Шрифт:
– Ты должен слушать внимательно!
Грэм замялся.
– Определим тебя в одну из групп. Работаем поочередно. Мы обеспечиваем город водой, ебна. За это нам дают еду и еще… много чего полезного, – он улыбнулся. – Место у меня есть, ебна, недавно покинул нас Гиро… Отныне ты будешь Гиро, а пока умойся, ебна, – он указал на угол.
Охотник послушно прошел к мойке.
Вместо привычного умывальника, прибитого к стене, из нее торчала труба с рычагом. Грэм слышал о водопроводе в столице, но увидеть его тут он никак не ожидал.
На стене над трубой висела табличка «Мы работаем, пока ты моешься. Ебна!»
Панголин повернул рычаг – труба зашипела змеей, задрожала и фыркнула ржавыми брызгами. Он отскочил назад и хотел уже закрыть кран, но труба дернулась, закашлялась и выдавила полную ровную струю воды.

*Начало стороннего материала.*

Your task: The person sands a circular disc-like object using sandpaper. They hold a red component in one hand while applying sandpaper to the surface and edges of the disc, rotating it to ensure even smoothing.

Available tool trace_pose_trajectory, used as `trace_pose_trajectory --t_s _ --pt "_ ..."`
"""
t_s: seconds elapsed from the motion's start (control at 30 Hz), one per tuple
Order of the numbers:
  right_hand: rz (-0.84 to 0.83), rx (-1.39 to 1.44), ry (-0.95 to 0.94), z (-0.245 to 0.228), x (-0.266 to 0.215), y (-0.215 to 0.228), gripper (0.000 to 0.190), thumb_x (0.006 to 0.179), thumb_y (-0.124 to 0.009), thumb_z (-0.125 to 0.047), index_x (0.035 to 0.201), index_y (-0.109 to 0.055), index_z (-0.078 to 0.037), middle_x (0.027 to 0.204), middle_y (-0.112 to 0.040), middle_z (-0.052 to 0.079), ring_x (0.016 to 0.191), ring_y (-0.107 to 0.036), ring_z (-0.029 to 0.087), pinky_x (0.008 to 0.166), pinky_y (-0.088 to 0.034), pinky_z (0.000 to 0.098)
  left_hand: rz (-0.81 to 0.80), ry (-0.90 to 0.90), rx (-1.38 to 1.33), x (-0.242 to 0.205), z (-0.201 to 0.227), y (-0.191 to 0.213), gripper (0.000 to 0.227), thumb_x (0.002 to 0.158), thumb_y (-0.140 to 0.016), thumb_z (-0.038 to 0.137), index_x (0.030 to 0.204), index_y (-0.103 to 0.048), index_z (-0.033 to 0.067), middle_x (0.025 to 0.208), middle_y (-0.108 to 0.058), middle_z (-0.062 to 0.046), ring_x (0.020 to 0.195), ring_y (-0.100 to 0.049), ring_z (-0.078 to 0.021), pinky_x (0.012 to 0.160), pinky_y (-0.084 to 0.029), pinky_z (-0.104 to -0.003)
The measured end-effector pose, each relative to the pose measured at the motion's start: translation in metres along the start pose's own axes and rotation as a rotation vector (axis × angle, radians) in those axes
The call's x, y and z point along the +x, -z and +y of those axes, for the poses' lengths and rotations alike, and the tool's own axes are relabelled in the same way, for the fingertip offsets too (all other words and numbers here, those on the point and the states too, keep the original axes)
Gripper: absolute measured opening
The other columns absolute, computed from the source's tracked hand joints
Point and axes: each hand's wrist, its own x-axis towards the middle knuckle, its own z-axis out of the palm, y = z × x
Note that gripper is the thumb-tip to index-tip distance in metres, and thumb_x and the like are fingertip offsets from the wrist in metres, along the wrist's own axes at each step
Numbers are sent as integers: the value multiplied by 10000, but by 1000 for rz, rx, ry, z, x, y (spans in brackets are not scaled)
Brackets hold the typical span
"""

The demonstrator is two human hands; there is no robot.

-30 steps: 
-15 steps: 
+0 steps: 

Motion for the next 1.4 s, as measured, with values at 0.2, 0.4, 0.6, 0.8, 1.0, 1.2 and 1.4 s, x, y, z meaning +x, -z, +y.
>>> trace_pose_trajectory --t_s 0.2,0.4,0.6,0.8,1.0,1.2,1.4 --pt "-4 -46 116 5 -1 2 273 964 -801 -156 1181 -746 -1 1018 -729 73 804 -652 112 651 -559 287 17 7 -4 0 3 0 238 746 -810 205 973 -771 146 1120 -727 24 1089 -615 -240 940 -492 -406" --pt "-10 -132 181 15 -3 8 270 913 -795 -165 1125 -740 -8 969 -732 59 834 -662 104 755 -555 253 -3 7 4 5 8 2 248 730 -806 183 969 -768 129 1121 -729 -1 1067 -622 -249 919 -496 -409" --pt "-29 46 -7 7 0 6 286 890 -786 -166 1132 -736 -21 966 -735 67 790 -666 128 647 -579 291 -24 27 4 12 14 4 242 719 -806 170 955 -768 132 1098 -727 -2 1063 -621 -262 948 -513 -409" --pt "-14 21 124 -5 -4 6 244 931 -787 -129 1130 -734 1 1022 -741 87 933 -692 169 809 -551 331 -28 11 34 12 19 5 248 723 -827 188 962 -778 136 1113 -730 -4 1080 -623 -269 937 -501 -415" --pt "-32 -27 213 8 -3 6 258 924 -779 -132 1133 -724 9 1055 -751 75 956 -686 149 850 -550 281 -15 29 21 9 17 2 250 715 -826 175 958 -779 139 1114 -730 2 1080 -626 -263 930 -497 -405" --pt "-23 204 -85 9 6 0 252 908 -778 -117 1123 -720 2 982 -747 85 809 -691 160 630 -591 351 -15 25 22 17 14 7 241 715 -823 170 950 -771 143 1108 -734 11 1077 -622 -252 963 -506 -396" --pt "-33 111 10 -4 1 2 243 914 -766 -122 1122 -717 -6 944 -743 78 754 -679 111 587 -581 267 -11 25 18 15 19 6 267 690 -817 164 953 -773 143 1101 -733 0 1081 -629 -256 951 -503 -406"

Тщательно умывшись, соскоблив с рук и одежды кровь, Грэм вытерся висевшим тут же полотенцем и вернулся к Визору. Рыжий лежал на столе, изогнувшись дугой, и старательно выводил буквы в толстой книге, перевернутой почти вверх ногами. Казалось, он долго искал подходящую позу для письма, и поиски завели его в это причудливое положение тела, в котором мысли лучше всего перетекают в слова и ложатся на бумагу. В начале каждого слова он клал подбородок на стол и плавно поднимал голову с каждой новой буквой. В конце почти вставал, выпрямляя руку, и с трудом заканчивал закорючку.
Визор, не меняя позы, быстро глянул на охотника, одобрительно кивнул и снова углубился в работу. Он не спешил, довольно щурясь и любуясь каждым законченным словом.
Помимо стола и умывальника в просторной комнате стояли две скомканных кровати, шкаф, несколько беспорядочно расставленных стульев и тумбочка. На стене висел короткий меч и картина. Скорее даже не картина, а детский рисунок. Неизвестный художник, доступными средствами пытался передать красоту летней поляны в форме округлого холма, с разрезающей его узенькой речушкой, неестественно петляющей прямо по возвышенности и уходящей к горизонту. Зеленый куст на вершине казался немного лишним и не к месту выросшим. Этот шедевр окаймляла старая тяжелая резная рама, местами еще покрытая золотой краской.